Leve teoría de las rebajas

el poliedro

11 de enero 2025 - 03:08

Estamos en rebajas, un concepto de mercadotecnia mediante el que, al menos en teoría, los bienes y mercancías de consumo que demanda la gente corriente se ofrecen a un precio inferior a su nivel normal durante el resto del año. Como sucede con los billetes del AVE o con la electricidad, que según la hora en los que se viaja o se pone la lavadora cuestan más o menos, los “saldos” responden a la muy socioeconómica Ley de la Oferta y la Demanda, que –de nuevo, en buena teoría– hace que, si mucha gente quiere comprarlos, los bienes son más caros para una misma cantidad de la oferta de los vendedores; y viceversa: si hay pocos demandantes, los oferentes se vienen abajo en sus precios de venta. Todo este esquema es pura economía, si consideramos a esta disciplina como la ciencia de la escasez: lo escaso es caro; lo abundante, barato. Un esquema transaccional que funciona regido por una máxima resumida en un latinazgo, Ceteris paribus, esto es, permaneciendo constantes el resto de factores.

Por ejemplo, los bienes y servicios subvencionados por un factor llamado Estado pervierten este encuentro entre oferta y demanda en un punto llamado precio. Bendita perversión en asuntos fundamentales como la salud, la educación o el transporte. Un liberal no aceptará el oxímoron bendita perversión, porque cree en otra máxima económica, esta del fisiócrata francés Quesnay, allá por el siglo XVIII: “Laissez faire, laissez passer: le monde va de lui même”; “Dejen hacer, dejen que suceda: el mundo va solo”, un principio moral mercantil, o más bien de fe, que un descreído en los supuestos automatismos de ajuste entre oferta y demanda negará: un keynesiano o un socialdemócrata prefiere la doctrina que sostiene que es necesaria la intervención del sector público como motor del desarrollo económico, o al menos como garante de cierto reequilibrio en la influencia entre los poderosos y los débiles en el juego. Sucede que muchas veces los liberales de fe son más bien neocón, y exigirán libertad libérrima sólo si su bolsillo privado o su derecho a recibir, por ejemplo, atención médica no se ven afectados, y renegará de los impuestos. En la otra esquina del ring de la ideología en política económica, el Estado intervencionista puede entorpecer a los mercados, o ser objeto de corrupción. Como ilustra la genial escena final de Con faldas y a lo loco de Billy Wilder, cuando un Jack Lemmon travestido le dice a su botero y pretendiente que ella es un hombre, y no una mujer. A lo que el timonel replica, encantadito: “Nadie es perfecto”. Ni la economía, claro.
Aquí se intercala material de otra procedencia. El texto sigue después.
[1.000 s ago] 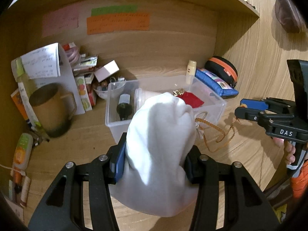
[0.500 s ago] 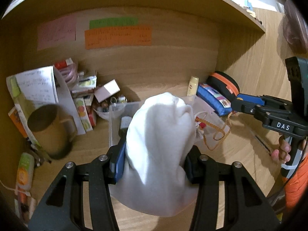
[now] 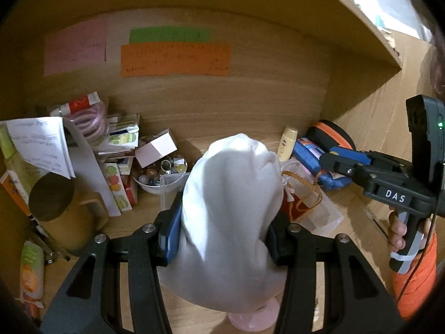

Las rebajas son imperfectas, porque hay rebajas que sólo fingen serlo, y a veces mienten en los números que figuran en las etiquetas o sólo tratan de liquidar los stocks que envejecen o se acumulan en las fábricas. Pero más allá de la picaresca comercial, las rebajas son estímulos que se lanzan a los consumidores cuando estos se disponen a estar tiesos en el veraneo, o bien ya lo están tras las navidades. En esos “valles” de demanda en los que los que la cuenta corriente da bocados –o boqueadas–, las rebajas de enero o los Black Friday buscan recalentar el consumo, o más bien el consumismo. Donde decimos enero, decimos febrero: la cuesta financiera familiar ya no es del primer mes del año, porque las tarjetas de crédito o débito obran el milagro de andar por casa, esa patada a seguir que consiste en trasladar las obligaciones de pago más allá del momento de la compraventa.

Como corolario, permita usted que esta humilde lección de economía doméstica o micro nos recuerde que nunca ha habido duros a cuatro pesetas. Y que el consumo tiene mucho de una irracionalidad que contradice a más no poder las leyes de los mercados perfectos. Dicho esto, allá cada cual, cómo no.